How to Fight Back Against Consciousness™
From Greek Consciousness (συνείδησις) to “Consciousness™

This commentary was written in response to the Berggruen Institute’s 2025 Prize for Philosophy and Culture, which invites contributions on the theme of Consciousness. Berggruen suggested topics include: the origin of consciousness, its materiality1, its emergence, its manifestation, its evolution, its expression in non-human and machine systems, the threshold between unconscious and conscious states, its relationship to life, its phenomenological experience, and its articulation across diverse cosmologies.
This essay rejects the premise — that 'consciousness' is a stable or neutral concept that can be explored through abstraction, definition, or institutional inquiry. The very act of asking 'what is consciousness?' — as if it were a discoverable object — betrays the deeper distortion this essay aims to expose.

The term “consciousness,” as it is now used is a linguistic weapon. What once referred to Greek consciousness (συνείδησις syneídēsis, moral co-awareness or shared internal discernment) has been abstracted, hollowed out, and rebranded as a metaphysical commodity. Through centuries of distortion, the word "consciousness" has become a container for everything and a vehicle for nothing: vague enough to seem profound, yet empty enough to avoid accountability.
This weaponization of language is not accidental. It is tactical.
Institutions like the Berggruen Institute sit at the apex of this process — an epistemological priesthood masquerading as philosophical inquiry.
Nicolas Berggruen, its founder, is a pseudo philosopher, a made-man oligarch in the Venetian mold, performing intellect while orchestrating control.
His aphorisms (“Life is all there is. Love is to sustain it. Consciousness is to know it.”) are nonsense masquerading as wisdom. They are nominalizations: grammatical tricks that freeze movement, disable thinking, and install obedience.
The following commentary is a countermeasure.
It argues that Jesus of Nazareth recognized the earliest forms of this distortion and responded with precision. His teachings are tactical demonstrations of the defense against epistemological warfare. Using λόγος (lógos, structured speech, proportion, and reason) and κρίσις (discernment), he exposed false dilemmas, reframed coercive language, and reactivated Greek consciousness (συνείδησις syneídēsis, moral co-awareness or shared internal discernment) in those who heard him — not by naming it, but by demonstrating it. He did not define or market consciousness. He made people aware of it by engaging their ability to perceive, reflect, and choose freely in real time.

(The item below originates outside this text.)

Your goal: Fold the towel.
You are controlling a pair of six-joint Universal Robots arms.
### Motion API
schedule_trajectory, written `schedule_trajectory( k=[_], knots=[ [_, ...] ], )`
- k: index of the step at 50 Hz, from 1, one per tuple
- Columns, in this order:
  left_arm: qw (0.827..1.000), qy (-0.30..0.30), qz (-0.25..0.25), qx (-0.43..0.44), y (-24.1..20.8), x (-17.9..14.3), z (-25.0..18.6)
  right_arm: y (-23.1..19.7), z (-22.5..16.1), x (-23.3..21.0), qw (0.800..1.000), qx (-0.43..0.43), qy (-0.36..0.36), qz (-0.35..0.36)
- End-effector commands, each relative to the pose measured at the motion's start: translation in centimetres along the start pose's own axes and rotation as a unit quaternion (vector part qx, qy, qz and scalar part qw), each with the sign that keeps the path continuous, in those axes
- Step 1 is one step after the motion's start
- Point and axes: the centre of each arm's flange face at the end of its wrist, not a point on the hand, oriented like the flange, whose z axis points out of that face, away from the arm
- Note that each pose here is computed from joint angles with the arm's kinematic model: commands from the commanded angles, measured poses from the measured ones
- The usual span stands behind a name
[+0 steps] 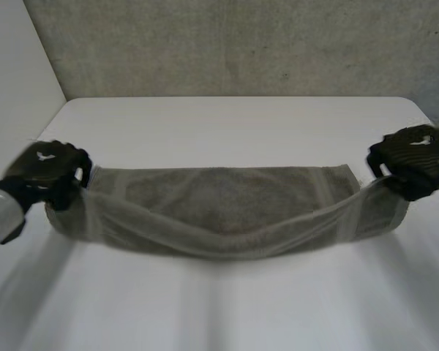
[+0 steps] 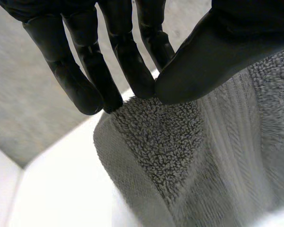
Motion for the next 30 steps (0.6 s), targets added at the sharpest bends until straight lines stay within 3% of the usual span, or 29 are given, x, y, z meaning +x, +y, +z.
schedule_trajectory(
  k=[1,5,13,18,30],
  knots=[
    [0.999,0.004,0.018,-0.043,3.9,1.5,5.9,3.1,7.0,-0.2,0.998,-0.058,-0.016,0.006],
    [0.996,-0.053,0.050,-0.058,4.6,-0.1,8.8,4.2,11.0,0.0,0.999,-0.048,0.018,-0.009],
    [0.995,-0.071,0.069,-0.027,3.7,-0.2,12.2,4.0,14.7,1.3,0.994,0.020,0.109,0.000],
    [0.994,-0.072,0.074,-0.015,3.7,-0.1,13.1,3.1,15.9,0.9,0.990,0.062,0.126,-0.010],
    [0.992,-0.089,0.089,0.020,4.2,0.8,14.7,4.2,18.3,-0.5,0.989,0.059,0.134,-0.009]
  ],
)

The following commentary does not ask, “What is consciousness?”
It asks: Who benefits from the way that word is used?
And how do we take it back?
Thanks to my readers' generosity, all my articles are free to access. Independent journalism, however, requires time and investment. If you found value in this article or any others, please consider sharing or even becoming a paid subscriber, who benefits by joining the conversation in the comments. I want you to know that your support is always gratefully received and will never be forgotten. Please buy me a coffee or as many as you wish.

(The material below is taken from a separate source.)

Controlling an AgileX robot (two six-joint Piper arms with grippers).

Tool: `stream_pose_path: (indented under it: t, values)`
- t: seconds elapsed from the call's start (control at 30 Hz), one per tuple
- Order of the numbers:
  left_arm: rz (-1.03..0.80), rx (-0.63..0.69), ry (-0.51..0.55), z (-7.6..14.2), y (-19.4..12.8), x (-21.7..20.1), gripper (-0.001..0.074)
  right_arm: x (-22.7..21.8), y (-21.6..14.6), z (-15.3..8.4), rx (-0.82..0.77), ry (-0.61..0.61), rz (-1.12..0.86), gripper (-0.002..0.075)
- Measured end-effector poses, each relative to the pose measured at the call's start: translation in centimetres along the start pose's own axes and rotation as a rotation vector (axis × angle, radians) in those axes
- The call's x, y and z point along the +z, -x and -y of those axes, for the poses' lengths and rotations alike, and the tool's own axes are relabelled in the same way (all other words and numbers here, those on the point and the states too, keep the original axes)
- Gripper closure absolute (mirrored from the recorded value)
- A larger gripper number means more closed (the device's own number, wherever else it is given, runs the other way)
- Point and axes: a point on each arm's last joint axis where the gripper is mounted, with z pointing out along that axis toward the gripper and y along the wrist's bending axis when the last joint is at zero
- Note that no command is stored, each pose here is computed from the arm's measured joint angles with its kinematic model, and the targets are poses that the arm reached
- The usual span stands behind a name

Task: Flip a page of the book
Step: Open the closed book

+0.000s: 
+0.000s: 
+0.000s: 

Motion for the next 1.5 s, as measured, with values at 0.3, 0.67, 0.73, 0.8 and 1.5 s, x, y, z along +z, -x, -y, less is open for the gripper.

The Problem: Epistemological Warfare
At the root of modern confusion lies a polarization in the meaning of consciousness.
On one pole is the Greek “consciousness” (συνείδησις syneídēsis, moral co-awareness or shared internal discernment) — a native, God-given faculty of ethical discernment grounded in relational, participatory, and self-reflective reasoning.
On the other is the relatively modern and mystified epistemological abstraction we call “Consciousness™,” shaped by Empire, theology, idealism, and now artificial systems — an externalized, commodified projection designed to disable internal faculties.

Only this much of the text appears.